Just before getting this role, Steve made the acquaintance of a gangster named Mickey Cohen. Cohen was a fan of Steve's earlier juvenile delinquent roles. He would have an unhealthy influence on Steve for about two years. A bizarre feature of this time was that Steve used autographed pictures of Annette to pay off favors among Mickey's hardened gang members. One gangster, thinking Paul Anka was horning in on Steve's action with Annette, even offered to take care of the problem, an offer that Steve hastily declined. As Steve's association with Cohen became more widely known, and his own attitude and personality changed without his realizing it, old friends started avoiding him, and his acting career faltered.
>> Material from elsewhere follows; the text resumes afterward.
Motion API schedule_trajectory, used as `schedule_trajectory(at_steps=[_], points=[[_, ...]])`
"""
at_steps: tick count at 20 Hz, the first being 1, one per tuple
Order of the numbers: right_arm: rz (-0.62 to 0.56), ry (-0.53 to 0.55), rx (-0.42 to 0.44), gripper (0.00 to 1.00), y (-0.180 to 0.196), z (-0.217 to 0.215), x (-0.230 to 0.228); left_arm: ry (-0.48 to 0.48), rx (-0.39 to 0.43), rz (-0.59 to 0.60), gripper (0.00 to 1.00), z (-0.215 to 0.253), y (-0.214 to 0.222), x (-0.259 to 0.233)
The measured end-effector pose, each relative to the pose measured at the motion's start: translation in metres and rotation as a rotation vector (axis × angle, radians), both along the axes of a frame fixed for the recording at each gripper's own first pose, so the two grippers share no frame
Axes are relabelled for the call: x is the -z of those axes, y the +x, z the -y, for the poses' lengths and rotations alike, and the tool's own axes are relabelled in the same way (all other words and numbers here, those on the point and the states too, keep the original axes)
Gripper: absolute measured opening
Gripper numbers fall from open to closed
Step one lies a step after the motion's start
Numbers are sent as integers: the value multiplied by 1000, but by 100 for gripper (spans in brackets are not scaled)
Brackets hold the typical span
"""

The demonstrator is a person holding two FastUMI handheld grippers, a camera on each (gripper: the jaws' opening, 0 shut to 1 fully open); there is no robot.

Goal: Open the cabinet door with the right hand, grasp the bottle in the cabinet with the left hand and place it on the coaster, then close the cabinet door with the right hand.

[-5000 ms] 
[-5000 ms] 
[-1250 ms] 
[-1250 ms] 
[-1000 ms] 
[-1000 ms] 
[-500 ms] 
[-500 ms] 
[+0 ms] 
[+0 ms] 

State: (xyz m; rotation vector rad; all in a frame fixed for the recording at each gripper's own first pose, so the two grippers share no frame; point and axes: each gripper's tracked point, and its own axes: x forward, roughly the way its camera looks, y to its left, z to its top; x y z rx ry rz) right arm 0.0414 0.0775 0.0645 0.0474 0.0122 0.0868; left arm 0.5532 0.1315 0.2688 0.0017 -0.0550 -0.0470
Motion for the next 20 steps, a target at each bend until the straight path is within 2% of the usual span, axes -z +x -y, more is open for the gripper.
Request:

After Cohen's imprisonment for tax evasion in 1961, Steve broke free of his influence, but still couldn't get good parts in films or television. In 1963, he switched to working behind the camera, becoming a talent agent with some small outfits, then joined the Mishkin Agency. Steve switched jobs to being a casting director at Screen Gems in 1969, but after a year moved to the southwest US and took some time off. He married in 1972, his wife Rosemary giving him two sons. After resuming his casting director chores for a couple of George C. Scott film projects, Steve switched back to representing talent. He founded his own company in 1976, the Stevens Group, which continues today with his sons as partners.
Steve took up team roping at the tender young age of fifty, and is actively involved with Cowboys for Kids, a rodeo-based charity that helps disadvantaged children. He has produced two films, Bug Buster (1997) and Knockout (1998), the latter from a screenplay by his son Mark. Steve has written two books in recent years. The first was So You Want To Be in Show Business, which contains tips for those seeking jobs on both sides of the camera. Most recently, he and longtime friend Craig Lockwood wrote King of the Sunset Strip (2006), about Steve's relationship with Mickey Cohen.